Imagens reconstruídas dos 15 discos protoplanetários observados pela equipe de astrônomos (Jacques Kluska et al.)

Uma equipe internacional de astrônomos liderada por Jacques Kluska da Universidade KU Leuven, na Bélgica, divulgou nesta semana imagens inéditas de discos planetários em formação. Imagens infravermelhas revelam um nível impressionante de detalhes e podem contribuir para a compreensão de como nascem os sistemas planetários ao redor das estrelas.

No entanto, obter essas imagens não é uma tarefa fácil. Em vez de simplesmente obter uma foto, os astrônomos combinaram o sinal recebido por vários telescópios ao mesmo tempo, simulando o telescópio gigante de cerca de 100 metros. O sinal foi combinado usando o instrumento Pionier no Observatório Europeu do Sul.

Essa técnica, conhecida como interferometria, também tem sido usada em trabalhos como determinar as órbitas das estrelas ao redor do buraco negro supermassivo em nossa galáxia e até mesmo na famosa imagem do buraco negro divulgada em 2019. Com ela, os cientistas podem observar até 100 vezes mais detalhes do que o telescópio espacial Hubble. Nesse caso, eles podiam até observar a geometria do disco a uma fração da distância da Terra ao Sol, revelando novas pistas sobre as propriedades desse material nas regiões mais próximas da estrela.

Este trabalho ainda tinha um obstáculo adicional, à medida que os planetas se formam em torno das estrelas, que podem ser muito brilhantes em imagens.
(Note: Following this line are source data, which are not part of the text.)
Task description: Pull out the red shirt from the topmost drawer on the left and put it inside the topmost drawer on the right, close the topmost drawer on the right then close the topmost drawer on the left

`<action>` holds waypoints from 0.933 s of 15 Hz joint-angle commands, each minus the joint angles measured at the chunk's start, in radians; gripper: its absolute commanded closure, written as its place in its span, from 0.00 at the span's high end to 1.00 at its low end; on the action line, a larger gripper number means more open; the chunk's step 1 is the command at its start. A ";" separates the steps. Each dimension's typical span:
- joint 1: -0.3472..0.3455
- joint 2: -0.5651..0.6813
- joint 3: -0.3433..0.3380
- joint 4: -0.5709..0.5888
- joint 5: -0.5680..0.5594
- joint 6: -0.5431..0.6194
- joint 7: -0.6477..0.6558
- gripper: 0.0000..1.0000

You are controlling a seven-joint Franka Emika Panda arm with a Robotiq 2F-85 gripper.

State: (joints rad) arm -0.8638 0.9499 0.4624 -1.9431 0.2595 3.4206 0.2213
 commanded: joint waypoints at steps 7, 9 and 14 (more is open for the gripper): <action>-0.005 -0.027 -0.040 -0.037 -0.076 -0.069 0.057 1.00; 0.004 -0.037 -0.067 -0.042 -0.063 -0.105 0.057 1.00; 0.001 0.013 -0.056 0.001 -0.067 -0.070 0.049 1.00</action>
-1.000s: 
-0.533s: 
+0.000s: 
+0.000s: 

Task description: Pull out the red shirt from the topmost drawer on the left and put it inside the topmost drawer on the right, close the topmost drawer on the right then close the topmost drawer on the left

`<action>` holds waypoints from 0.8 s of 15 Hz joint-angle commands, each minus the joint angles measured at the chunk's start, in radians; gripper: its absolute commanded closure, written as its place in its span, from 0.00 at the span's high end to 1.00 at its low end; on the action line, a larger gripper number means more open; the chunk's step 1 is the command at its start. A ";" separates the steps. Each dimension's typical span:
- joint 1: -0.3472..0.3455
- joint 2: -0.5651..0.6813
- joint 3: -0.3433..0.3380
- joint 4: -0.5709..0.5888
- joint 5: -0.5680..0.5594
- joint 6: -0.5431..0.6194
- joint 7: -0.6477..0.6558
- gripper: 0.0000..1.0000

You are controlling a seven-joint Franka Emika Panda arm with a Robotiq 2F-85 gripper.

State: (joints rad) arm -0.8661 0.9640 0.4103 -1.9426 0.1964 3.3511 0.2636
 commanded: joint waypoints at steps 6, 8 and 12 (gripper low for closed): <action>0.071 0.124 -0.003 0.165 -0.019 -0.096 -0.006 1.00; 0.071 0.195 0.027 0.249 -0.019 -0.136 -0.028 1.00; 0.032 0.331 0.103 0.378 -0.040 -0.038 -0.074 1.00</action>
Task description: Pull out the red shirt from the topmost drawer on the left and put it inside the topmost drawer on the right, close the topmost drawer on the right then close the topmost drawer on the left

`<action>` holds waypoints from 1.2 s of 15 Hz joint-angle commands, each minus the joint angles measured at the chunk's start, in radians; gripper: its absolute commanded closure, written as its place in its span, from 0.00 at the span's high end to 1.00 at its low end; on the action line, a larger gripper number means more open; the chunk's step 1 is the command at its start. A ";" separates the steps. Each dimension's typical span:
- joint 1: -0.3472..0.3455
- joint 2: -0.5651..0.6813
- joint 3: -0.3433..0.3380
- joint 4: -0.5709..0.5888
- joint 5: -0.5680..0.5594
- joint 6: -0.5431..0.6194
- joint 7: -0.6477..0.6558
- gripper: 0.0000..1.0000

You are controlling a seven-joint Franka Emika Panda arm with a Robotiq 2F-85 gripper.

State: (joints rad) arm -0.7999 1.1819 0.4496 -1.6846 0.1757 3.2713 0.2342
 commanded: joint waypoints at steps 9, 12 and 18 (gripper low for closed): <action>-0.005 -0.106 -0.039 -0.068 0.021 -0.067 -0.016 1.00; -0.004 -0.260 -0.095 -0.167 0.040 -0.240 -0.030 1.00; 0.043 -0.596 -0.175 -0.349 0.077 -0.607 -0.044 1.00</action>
Portanto, os pesquisadores foram forçados a usar modelos matemáticos sofisticados para remover a luz da estrela central, deixando apenas a emissão do disco de gás e poeira ao seu redor. É esse material que irá gerar os planetas nos próximos milhões de anos.

Com os dados em mãos, os astrônomos conseguiram observar novos detalhes na formação de planetas e descobriram que esse material não se distribui simetricamente em torno da estrela. Isso significa que os anéis de poeira que compõem os planetas não agem de maneira comportamental, mas estão sujeitos a fortes efeitos de turbulência e vórtices. Segundo os autores, esses efeitos são responsáveis ​​pelo acúmulo de material e pelo crescimento do planeta a partir da aglomeração de poeira no disco.

A equipe agora planeja usar a técnica de interferometria em diferentes partes do infravermelho para determinar com mais precisão as propriedades físicas do disco, como temperatura e composição química. Isso poderia ajudar os astrônomos a entender como os planetas nascem e como a Terra surgiu do disco ao redor do Sol.